Scan the records beneath this line for the line holding "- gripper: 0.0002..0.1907" and the line holding "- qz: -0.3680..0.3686", then transcribe exactly those two and all lines between.

*** Opening of Data for this exercise ***

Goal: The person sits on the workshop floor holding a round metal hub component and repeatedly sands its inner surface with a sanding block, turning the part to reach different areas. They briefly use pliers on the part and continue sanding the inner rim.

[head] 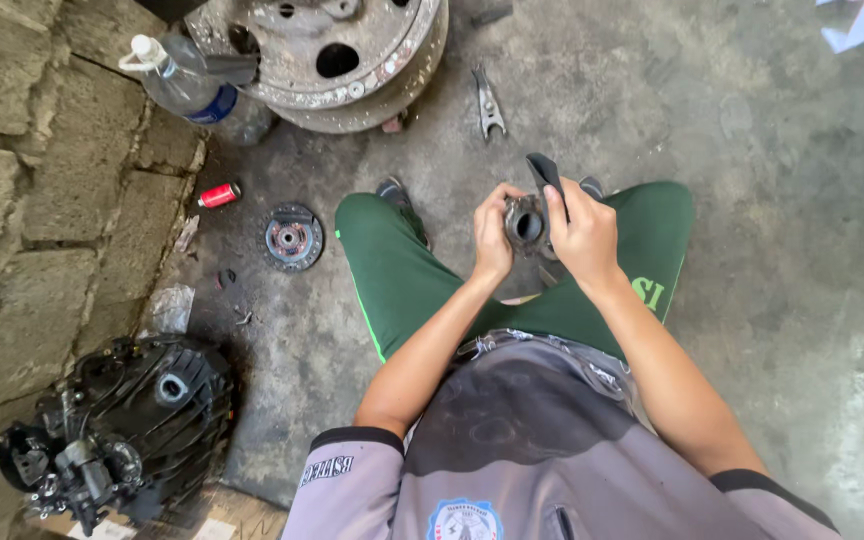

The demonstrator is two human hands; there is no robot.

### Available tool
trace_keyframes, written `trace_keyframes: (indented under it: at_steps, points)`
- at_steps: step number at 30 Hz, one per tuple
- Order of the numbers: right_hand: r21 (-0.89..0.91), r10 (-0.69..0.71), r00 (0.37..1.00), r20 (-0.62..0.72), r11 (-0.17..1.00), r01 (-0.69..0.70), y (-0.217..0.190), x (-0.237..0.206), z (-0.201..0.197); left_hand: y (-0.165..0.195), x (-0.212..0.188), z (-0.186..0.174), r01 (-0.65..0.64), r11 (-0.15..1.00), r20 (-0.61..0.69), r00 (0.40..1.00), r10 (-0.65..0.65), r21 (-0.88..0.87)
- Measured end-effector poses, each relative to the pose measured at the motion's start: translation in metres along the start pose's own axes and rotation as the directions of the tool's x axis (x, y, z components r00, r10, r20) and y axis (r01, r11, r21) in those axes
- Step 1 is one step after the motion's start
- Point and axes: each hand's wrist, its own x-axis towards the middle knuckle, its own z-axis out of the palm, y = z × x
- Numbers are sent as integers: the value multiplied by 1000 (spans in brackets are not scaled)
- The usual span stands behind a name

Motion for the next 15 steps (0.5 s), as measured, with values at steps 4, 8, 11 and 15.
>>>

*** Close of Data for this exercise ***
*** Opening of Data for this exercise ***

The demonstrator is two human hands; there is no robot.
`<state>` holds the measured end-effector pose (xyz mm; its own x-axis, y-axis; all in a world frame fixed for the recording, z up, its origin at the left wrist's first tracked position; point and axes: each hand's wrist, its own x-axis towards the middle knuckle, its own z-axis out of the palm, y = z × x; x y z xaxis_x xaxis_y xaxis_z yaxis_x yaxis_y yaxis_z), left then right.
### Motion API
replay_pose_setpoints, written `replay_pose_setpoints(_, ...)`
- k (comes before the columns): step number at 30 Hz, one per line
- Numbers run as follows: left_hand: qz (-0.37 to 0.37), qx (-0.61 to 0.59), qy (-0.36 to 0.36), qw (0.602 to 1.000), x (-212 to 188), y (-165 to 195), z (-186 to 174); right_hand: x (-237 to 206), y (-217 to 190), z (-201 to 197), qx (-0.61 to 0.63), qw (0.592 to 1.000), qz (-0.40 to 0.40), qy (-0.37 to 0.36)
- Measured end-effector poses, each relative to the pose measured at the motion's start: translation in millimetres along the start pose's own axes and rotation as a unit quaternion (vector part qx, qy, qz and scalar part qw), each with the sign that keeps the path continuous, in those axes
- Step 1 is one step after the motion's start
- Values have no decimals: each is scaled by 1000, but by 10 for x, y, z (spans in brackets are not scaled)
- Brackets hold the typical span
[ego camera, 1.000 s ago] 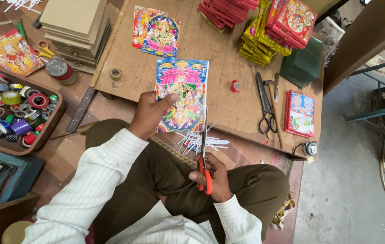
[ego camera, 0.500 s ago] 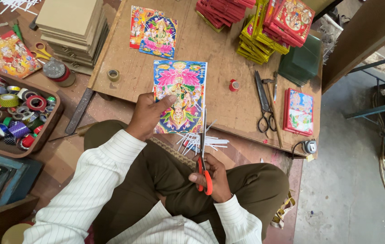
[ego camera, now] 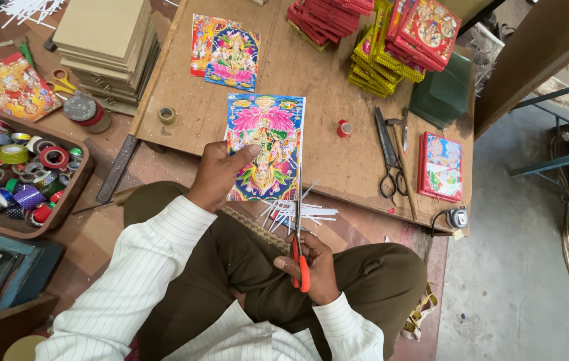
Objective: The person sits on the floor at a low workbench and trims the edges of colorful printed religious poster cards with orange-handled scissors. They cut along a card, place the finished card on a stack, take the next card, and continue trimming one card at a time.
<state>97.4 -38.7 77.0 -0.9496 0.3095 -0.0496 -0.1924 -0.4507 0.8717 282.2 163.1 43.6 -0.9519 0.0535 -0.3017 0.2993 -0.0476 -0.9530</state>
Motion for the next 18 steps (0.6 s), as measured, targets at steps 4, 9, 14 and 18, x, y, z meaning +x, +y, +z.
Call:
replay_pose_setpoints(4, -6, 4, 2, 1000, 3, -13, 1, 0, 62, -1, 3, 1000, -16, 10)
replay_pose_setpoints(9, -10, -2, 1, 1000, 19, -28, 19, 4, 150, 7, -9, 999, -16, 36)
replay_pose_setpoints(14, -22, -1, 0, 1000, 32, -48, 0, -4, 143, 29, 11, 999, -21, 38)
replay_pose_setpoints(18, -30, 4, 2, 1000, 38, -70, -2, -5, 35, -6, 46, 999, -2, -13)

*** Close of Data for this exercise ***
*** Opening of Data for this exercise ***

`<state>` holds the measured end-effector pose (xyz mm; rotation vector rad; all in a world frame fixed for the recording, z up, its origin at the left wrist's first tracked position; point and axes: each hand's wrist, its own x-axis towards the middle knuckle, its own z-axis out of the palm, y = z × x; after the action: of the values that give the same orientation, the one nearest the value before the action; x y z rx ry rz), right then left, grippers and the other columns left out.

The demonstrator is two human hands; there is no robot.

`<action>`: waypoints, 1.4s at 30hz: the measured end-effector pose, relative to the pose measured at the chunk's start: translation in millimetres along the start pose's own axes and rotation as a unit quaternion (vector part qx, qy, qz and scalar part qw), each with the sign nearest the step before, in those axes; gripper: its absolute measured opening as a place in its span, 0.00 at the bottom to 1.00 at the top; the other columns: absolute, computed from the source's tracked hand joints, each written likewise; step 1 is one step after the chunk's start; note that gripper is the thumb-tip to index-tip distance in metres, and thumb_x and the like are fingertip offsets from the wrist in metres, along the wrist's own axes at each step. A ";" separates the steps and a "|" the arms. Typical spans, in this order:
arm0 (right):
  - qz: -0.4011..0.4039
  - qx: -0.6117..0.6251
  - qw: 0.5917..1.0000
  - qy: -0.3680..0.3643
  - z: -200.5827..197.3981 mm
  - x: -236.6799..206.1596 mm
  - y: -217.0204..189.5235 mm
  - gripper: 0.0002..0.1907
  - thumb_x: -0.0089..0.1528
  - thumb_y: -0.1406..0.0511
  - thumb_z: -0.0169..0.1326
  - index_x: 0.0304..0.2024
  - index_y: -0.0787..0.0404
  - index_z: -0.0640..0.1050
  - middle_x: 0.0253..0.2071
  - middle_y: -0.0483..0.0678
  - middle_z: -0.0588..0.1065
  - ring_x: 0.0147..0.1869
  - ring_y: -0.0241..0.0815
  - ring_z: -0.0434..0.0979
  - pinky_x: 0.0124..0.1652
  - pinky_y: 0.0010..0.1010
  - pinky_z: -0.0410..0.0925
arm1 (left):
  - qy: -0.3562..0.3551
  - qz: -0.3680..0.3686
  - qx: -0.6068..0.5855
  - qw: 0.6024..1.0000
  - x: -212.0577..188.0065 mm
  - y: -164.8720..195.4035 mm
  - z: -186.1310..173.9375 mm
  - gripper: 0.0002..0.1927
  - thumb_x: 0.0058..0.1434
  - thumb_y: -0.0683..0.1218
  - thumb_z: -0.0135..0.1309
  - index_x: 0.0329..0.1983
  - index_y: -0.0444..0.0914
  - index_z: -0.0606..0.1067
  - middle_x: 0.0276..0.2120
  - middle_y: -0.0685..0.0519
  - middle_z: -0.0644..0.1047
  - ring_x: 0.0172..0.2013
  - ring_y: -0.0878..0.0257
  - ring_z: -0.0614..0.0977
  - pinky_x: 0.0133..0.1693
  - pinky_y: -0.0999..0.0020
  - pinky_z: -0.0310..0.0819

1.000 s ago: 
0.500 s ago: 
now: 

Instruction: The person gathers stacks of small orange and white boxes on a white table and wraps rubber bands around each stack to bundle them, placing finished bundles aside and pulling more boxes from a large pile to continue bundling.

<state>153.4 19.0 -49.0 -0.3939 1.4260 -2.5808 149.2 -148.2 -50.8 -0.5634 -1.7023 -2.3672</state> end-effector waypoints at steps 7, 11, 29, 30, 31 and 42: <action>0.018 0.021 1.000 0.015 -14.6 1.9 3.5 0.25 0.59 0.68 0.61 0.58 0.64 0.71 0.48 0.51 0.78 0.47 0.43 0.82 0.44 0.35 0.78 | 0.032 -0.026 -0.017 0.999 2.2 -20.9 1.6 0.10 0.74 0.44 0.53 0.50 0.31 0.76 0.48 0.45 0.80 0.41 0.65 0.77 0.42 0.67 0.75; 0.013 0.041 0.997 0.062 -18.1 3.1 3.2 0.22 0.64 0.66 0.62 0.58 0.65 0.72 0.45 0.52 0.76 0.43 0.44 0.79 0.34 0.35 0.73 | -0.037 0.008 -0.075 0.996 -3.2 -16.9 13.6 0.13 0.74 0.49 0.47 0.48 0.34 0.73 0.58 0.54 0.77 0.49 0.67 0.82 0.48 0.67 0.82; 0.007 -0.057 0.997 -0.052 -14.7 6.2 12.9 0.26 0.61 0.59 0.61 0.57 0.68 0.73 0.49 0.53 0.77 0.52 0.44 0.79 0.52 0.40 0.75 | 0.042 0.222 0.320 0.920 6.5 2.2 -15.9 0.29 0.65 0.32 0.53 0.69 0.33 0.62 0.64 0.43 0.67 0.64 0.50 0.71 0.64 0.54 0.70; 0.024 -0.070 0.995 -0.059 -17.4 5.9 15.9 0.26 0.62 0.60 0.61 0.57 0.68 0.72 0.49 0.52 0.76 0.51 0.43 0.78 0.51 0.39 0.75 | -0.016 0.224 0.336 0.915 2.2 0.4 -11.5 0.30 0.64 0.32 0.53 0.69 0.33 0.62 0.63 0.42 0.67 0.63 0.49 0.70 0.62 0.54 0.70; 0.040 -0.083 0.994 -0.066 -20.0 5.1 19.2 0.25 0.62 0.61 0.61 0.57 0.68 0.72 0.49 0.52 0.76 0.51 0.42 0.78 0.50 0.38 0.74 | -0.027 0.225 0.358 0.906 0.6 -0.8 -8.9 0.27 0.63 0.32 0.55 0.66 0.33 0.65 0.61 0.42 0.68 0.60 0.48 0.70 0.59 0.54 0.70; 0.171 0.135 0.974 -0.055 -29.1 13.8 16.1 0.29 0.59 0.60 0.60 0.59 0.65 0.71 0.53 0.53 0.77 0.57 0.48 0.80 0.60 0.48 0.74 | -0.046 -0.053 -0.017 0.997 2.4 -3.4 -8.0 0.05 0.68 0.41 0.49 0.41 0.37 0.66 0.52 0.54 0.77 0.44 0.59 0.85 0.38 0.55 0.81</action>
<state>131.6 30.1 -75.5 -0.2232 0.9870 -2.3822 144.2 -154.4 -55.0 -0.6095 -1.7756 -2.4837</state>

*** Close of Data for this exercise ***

» Solution:
  - gripper: 0.0002..0.1907
  - thumb_x: -0.0089..0.1528
  - thumb_y: -0.1406..0.0511
  - thumb_z: -0.0169..0.1326
  - index_x: 0.0304..0.2024
  - index_y: -0.0787..0.0404
  - index_z: -0.0640..0.1050
  - middle_x: 0.0253..0.2071
  - middle_y: -0.0483..0.0678
  - middle_z: -0.0588..0.1065
  - ring_x: 0.0147..0.1869
  - ring_y: -0.0241..0.0815
  - ring_z: -0.0434..0.0979
  - pinky_x: 0.0124..0.1652
  - pinky_y: 0.0010..0.1010
  - pinky_z: -0.0410..0.0925
arm1 (left):
  - qy: -0.3562..0.3551
  - qz: -0.3680..0.3686

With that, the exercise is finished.